All the stimulus in the world won’t matter a wit where the rules governing investment foster uncertainty. Add stability and reduce complexity and then give people greater control over their earned incomes and you have the real source for prosperity in the Reagan years.

Yes, the take increased, but it did so largely in areas where the rules could be well established in statutory form, so-called “loop holes,” and where individual planning could then take reasonable accounting of them in determining future investments. In other words, as much as I dislike any takings, it is best to do it in ways that do not at the same time enhance uncertainty. That is a lesson consonant with the rule of law, limited government, and markets rightly understood. A lesson we have, unfortunately yet to learn.

5 thoughts on “The Reagan Revolution Rightly Perceived

  1. So, all that bravado, all the hubris, and all that was accomplished was knocking the fine print back a bit? It’s a good outcome, but it’s not exactly a *big* one. I’d rather have more fine print and less government spending.

    1. It’s true that in some cases more detailed regulation can be superior to vague regulation that leaves much to the discretion of the regulator…

  2. It is useful to note that the reduction in rules was significant, it was also temporary. The average number of pages in the Federal Register under Carter was 72,843. This fell rather dramatically under Reagan, reaching a low of 47,418 pages in 1986. But then the number of pages began to grow (once again) and by the last year of George H.W. Bush’s presidency, we were at 62,928 pages. By the end of the Clinton presidency, we were at levels exceeding the Carter averages and then…George W. Bush broke the 80,000 page mark in his second year in office.

    The number of pages in the Federal Register is a rather poor indicator of growth in the regulatory state. In terms of regulatory budgets, the US spent some $15.2 billion in 1980 (expressed in 2005 dollars) and a decade later, this had risen to almost $19 billion. By 2000, it reached $28.7 billion and by the end of the Bush II presidency, it stood at $46.3 billion. Once again, these numbers are adjusted for inflation. Bottom line: the regulatory state tripled in size (as expressed in constant dollars in spending) between the last year of Carter’s presidency and the last year of George W. Bush’s presidency. Reagan may have slowed the growth during his presidency, but evidence of revolutionary change….?

    For these and other figures, a great source is Susan Dudley & Melinda Warren, A Decade of Growth in the Regulators’ Budget: An Analysis of the U.S. Budget for Fiscal
    Years 2010 and 2011.

  3. It is always tempting to focus on the quantum because it conveys what is most immediately perceptible.
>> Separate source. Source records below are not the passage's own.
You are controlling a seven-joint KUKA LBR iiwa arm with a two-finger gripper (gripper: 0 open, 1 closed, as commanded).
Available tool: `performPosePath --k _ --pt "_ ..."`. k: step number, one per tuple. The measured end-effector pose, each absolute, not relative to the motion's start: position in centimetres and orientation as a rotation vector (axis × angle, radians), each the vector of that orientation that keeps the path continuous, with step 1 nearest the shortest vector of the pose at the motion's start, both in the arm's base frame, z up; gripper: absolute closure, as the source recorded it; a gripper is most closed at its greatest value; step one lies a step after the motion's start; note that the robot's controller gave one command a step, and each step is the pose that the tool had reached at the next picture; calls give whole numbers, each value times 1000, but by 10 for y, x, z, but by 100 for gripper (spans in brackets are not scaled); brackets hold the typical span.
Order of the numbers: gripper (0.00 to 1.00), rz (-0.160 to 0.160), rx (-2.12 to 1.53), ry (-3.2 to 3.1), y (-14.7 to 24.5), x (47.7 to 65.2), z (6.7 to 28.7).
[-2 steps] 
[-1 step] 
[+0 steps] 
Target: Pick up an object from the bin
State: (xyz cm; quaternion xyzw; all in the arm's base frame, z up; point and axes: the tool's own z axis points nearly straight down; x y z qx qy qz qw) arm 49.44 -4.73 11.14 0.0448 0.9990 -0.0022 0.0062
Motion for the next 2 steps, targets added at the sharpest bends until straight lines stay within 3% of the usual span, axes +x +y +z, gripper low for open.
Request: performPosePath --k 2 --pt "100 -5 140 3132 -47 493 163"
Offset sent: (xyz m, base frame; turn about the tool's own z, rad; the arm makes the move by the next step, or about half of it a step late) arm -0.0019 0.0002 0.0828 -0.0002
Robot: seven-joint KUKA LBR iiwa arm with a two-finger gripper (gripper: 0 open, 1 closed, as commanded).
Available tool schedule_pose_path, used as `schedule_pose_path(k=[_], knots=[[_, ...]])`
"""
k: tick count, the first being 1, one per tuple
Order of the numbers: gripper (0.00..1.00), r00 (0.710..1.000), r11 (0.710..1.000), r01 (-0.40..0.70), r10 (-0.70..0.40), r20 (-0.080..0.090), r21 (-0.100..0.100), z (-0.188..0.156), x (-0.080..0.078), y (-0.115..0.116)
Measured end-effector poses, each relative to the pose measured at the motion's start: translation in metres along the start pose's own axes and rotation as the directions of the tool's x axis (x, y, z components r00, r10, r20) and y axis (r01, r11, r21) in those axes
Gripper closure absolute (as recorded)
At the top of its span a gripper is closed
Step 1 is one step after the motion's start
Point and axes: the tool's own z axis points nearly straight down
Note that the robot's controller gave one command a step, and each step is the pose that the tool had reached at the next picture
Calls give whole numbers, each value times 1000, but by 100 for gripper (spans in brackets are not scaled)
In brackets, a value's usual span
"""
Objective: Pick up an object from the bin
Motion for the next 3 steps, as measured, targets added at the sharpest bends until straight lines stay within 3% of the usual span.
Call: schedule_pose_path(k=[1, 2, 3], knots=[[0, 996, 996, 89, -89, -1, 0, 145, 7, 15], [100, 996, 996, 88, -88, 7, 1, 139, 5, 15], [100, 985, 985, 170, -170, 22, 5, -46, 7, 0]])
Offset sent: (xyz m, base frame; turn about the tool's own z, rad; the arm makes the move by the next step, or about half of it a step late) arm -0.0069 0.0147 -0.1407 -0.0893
Even the number of agency regulations, however, is just an approximation of the point being made here which concerns the quality and kind of governance being fostered by our bureaus and agencies. The more complex these regulations are, the more arbitrary is the quality of powers being exercised.

    America’s experiment in republicanism sought limited but energetic government; that is to say, it sought a government that would provide stable and consistent enforcement of specified written constitutional provisions at both state and national levels.

    Congressional and independent agencies were innovations not foreseen. The dramatic reduction in numbers of rules under Reagan is an approximation for a reduction in complexity, and a concomitant reduction in arbitrary regulatory discretionary power.

    That Reagan was able to do this, even temporarily, given the enormous momentum of government growth, is indeed revolutionary, because it reminds us of what we mean by the rule of law.

  4. Also. Paul Volcker, with Reagan’s support, brought inflation under control reducing the burdens of this silent tax.